Dr. Cui’s project aims to prevent and reduce health disparities caused by ethnically-biased data in cancer-related genomic and clinical omics studies. His objective is to establish a new machine learning paradigm for use with multiethnic clinical omics data.

For nearly 20 years, scientists have been using genome-wide association studies, known as GWAS, and clinical omics studies to detect the molecular basis of diseases. But statistics show that over 80% percent of data used in GWAS come from people of predominantly European descent.

As artificial intelligence (AI) is increasingly applied to biomedical research and clinical decisions, this European-centric skew is set to exacerbate long-standing disparities in health. With less than 20% of genomic samples coming from people of non-European descent, underrepresented populations are at a severe disadvantage in data-driven, algorithm-based biomedical research and health care.

“Biomedical data-disadvantage has become a significant health risk for the vast majority of the world’s population,” Dr.
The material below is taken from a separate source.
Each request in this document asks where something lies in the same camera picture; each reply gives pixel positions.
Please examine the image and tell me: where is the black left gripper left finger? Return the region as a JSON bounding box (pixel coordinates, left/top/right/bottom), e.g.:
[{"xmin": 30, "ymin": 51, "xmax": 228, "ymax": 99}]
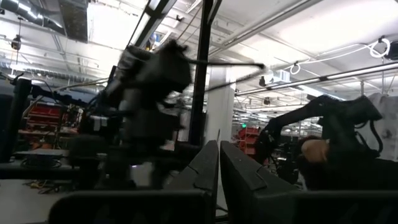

Cui said. “AI-powered precision medicine is set to be less precise for the data-disadvantaged populations including all the ethnic minority groups in the U.S. We are committed to addressing the health disparities arising from data inequality.”

The project is innovative in the type of machine learning technique it will use. Multiethnic machine learning normally uses mixture learning and independent learning schemes. Dr. Cui’s project will instead be using a transfer learning process.

Transfer learning works much the same way as human learning.  When faced with a new task, instead of starting the learning process from scratch, the algorithm leverages patterns learned from solving a related task. This approach greatly reduces the resources and amount of data required for developing new models.

Using large-scale cancer clinical omics data and genotype-phenotype data, Dr. Cui’s lab will examine how and to what extent transfer learning improves machine learning on data-disadvantaged cohorts. In tandem with this, the team aims to create an open resource system for unbiased multiethnic machine learning to prevent or reduce new health disparities.

Neil Hayes, MD, MPH, assistant dean for Cancer Reesearch in the UTHSC College of Medicine and director of the UTHSC Center for Cancer Research, and Athena Starlard-Davenport, PhD, associate professor in the Department of Genetics, Genomics, and Informatics, are co-Investigators on the grant. Yan Gao, PhD, a postdoctoral scholar working with Dr. Cui, is a machine learning expert in the team. A pilot study for this project, funded by the UT Center for Integrative and Translational Genomics and UTHSC Office of Research, has been published in Nature Communications.